# Happy Birthday you foxy blonde!



## justsomeguy

Hi,
I am trying to write 'Happy Birthday you foxy blonde!' in Dutch.

So far I have,
Gelukkige Verjaardag u vosachtige blondine!

There seems to be problems using online translations with the word 'foxy'. Is the above translation accurate?

Any help appreciated, thanks!


----------



## Joannes

justsomeguy said:


> There seems to be problems using online translations with the word 'foxy'. Is the above translation accurate?


I don't think so. 

It should be *Gelukkige verjaardag*, the second word uncapitalized. You wouldn't say *u*, cause that's to formal, maybe informal *jij* but that depends on what follows. And to accurately translate what follows, I would like you to tell us what exactly it is you mean by *foxy*.


----------



## Andrealine

Is it for a Belgian or a Dutch woman? I would never say "gelukkige verjaardag", it's not used in the Netherlands in general. Very rarely maybe. I would say: _Van harte gefeliciteerd_ or just _Gefeliciteerd. _
"Vosachtige blondine" sounds almost medieval to me... it doesn't make sense. What exactly do you mean with 'foxy blonde'? Someone who's blonde like a fox...???


----------



## Frank06

Hi,

I think the word _foxy _has more to do with "_(Slang)  Sensually attractive; sexy_" than with _Vulpes vulpes_. 

Groetjes,

Frank


----------



## justsomeguy

Thank you for the replies!

Joannes: Frank06 has the right idea with the use of the word _foxy,_ also it is a reference to the lady being blonde and looking like Sam Fox, that singer from the 80's!

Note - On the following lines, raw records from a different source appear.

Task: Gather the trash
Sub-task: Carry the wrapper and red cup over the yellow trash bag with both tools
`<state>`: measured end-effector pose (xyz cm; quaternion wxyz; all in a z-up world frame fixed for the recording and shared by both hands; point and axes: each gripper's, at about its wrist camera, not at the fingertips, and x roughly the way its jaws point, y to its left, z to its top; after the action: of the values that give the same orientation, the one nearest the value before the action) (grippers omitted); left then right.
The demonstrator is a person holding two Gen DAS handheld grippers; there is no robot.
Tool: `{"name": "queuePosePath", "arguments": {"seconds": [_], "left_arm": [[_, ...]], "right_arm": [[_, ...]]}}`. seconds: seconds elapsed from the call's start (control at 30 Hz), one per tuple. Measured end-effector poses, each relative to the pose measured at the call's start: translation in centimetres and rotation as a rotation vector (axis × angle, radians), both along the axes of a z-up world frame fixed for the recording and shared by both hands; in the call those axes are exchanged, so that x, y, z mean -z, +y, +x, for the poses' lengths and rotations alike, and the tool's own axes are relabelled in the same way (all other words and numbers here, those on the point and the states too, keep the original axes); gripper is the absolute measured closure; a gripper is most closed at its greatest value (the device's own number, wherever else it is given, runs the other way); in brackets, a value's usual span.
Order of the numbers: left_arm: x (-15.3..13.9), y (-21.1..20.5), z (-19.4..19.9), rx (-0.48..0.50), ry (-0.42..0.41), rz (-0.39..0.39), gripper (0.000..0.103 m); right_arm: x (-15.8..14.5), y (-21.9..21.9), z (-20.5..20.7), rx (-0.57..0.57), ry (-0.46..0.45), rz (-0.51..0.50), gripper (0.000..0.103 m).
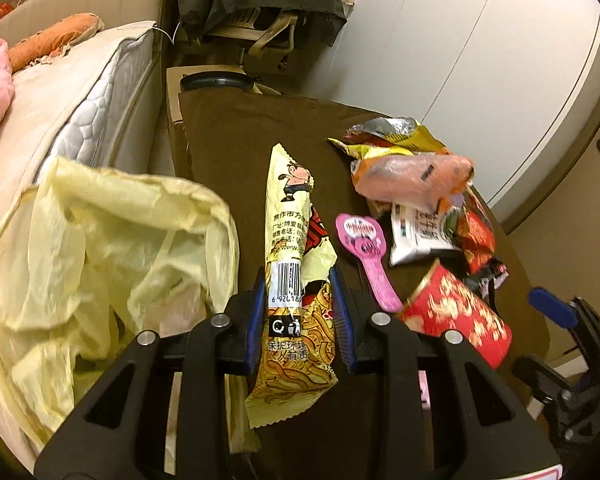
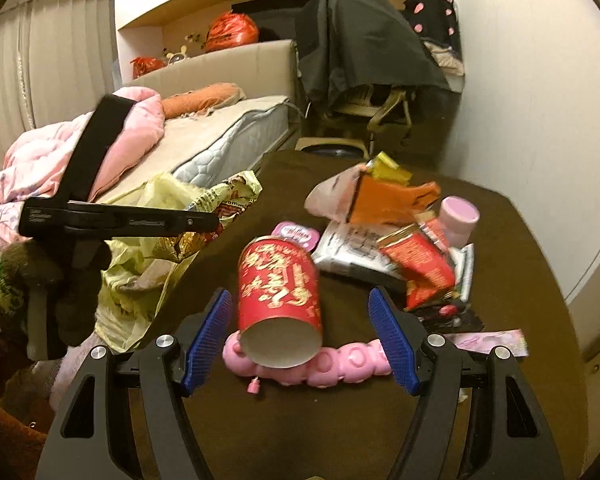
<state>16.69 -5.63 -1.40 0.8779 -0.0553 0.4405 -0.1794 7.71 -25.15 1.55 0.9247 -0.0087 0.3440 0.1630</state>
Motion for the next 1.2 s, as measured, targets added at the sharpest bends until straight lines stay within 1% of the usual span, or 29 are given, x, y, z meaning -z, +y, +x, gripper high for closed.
{"name": "queuePosePath", "arguments": {"seconds": [0.1,0.17,0.2,0.23,0.3,0.37,0.5,0.63,0.73,0.87,0.97,1.1,1.2], "left_arm": [[0.1,0.2,-1.2,0.000,-0.001,-0.004,0.074],[0.2,0.3,-2.2,0.001,-0.005,0.003,0.074],[0.2,0.4,-2.8,-0.001,-0.008,0.011,0.074],[0.1,0.6,-2.9,-0.003,-0.009,0.015,0.074],[0.1,0.9,-3.6,-0.009,-0.013,0.022,0.074],[-0.2,1.3,-4.3,-0.018,-0.022,0.027,0.074],[-0.9,2.1,-5.4,-0.031,-0.043,0.024,0.074],[-1.8,3.2,-6.1,-0.042,-0.065,0.013,0.074],[-2.1,4.2,-6.5,-0.059,-0.075,0.006,0.074],[-2.4,7.1,-6.8,-0.103,-0.078,-0.004,0.074],[-2.3,10.0,-6.9,-0.170,-0.073,-0.001,0.074],[-1.4,14.0,-6.1,-0.240,-0.028,-0.022,0.074],[0.0,15.7,-5.0,-0.236,0.030,-0.050,0.074]], "right_arm": [[1.3,0.5,0.9,0.008,0.027,-0.018,0.036],[1.9,0.6,1.3,0.007,0.047,-0.008,0.037],[2.0,0.5,1.4,0.003,0.057,0.006,0.042],[2.1,0.5,1.5,-0.001,0.064,0.016,0.050],[2.0,0.2,1.7,-0.009,0.069,0.031,0.050],[1.6,0.2,1.4,-0.009,0.053,0.034,0.051],[0.2,-0.2,1.3,0.028,0.012,0.010,0.051],[-1.7,-0.5,1.7,0.054,-0.023,0.002,0.051],[-3.3,0.0,1.9,0.051,-0.055,-0.008,0.051],[-5.1,1.6,2.7,0.011,-0.075,-0.006,0.051],[-6.1,3.5,3.4,-0.032,-0.092,-0.008,0.051],[-6.5,6.3,4.8,-0.106,-0.083,0.009,0.051],[-6.0,9.0,6.3,-0.170,-0.049,0.014,0.051]]}}
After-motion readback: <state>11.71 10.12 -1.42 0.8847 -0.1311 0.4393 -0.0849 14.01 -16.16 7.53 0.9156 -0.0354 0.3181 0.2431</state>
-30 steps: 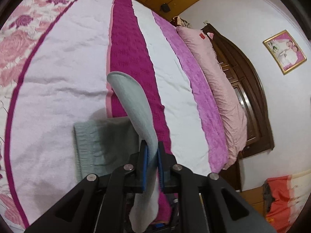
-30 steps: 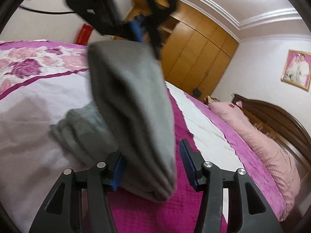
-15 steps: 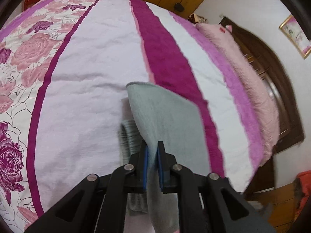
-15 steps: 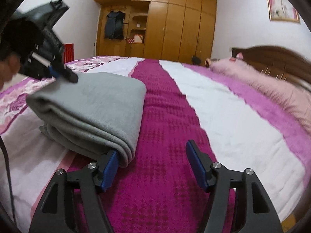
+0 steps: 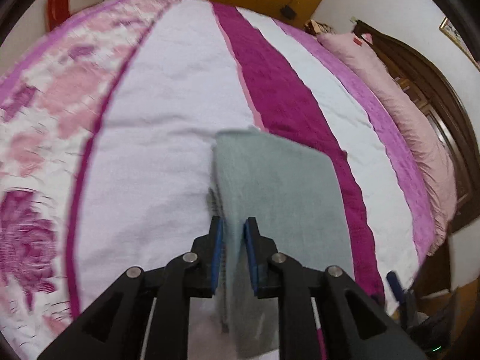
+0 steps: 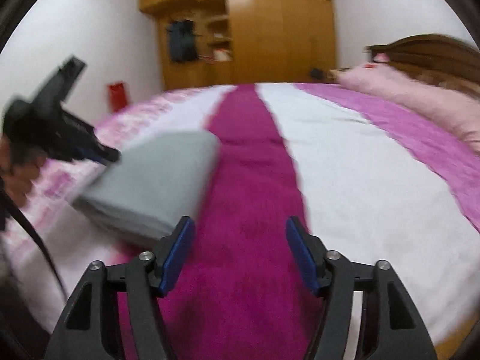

If the word is a problem I will use another!

Andrealine: The line is for someone who is of Dutch ancestry and who still speaks Dutch at home with her family, the rest of the time English is spoken.


----------



## Frank06

Hi,

So far we haven't helped you a lot and I hope you don't have to wait another year to send your birthday card with a translation of this text .

Normally, 'vos' doesn't have the connotation you want to convey*. 

I can't think of any other name of an animal that could be used to translate' 'foxy'.

I wonder what my fellow-countrymen would think about "Gelukkige verjaardag, lekker (blond) beest van mij" (very literally 'tasty/sexy blond beast/animal of me'). Maybe it's a bit too strong. However, if your foxy lady knows the old (but then) popular song by the Flemish singer Isabella A., she might be able to put the word 'beest' in the right perspective.

Though I am a bit surprised by Andrealine's reply, it wouldn't be bad indeed to let us know if your friend is Dutch or Flemish.


Groetjes,

Frank


* As for the rather dialectic/regional/vulgar verb 'vossen', I think it conveys a lot, lot more than you want to, erm, convey .


----------



## justsomeguy

Wow Frank06,
You have brought me many laughs with the 'strong' version! I would love to see the reaction on her face, but then again maybe not!

Also, the lady in question is Dutch not Flemish.

I guess some words just don't translate so well, and I don't want to offend her so I think I will stick with a simpler message. Thanks for the effort.


----------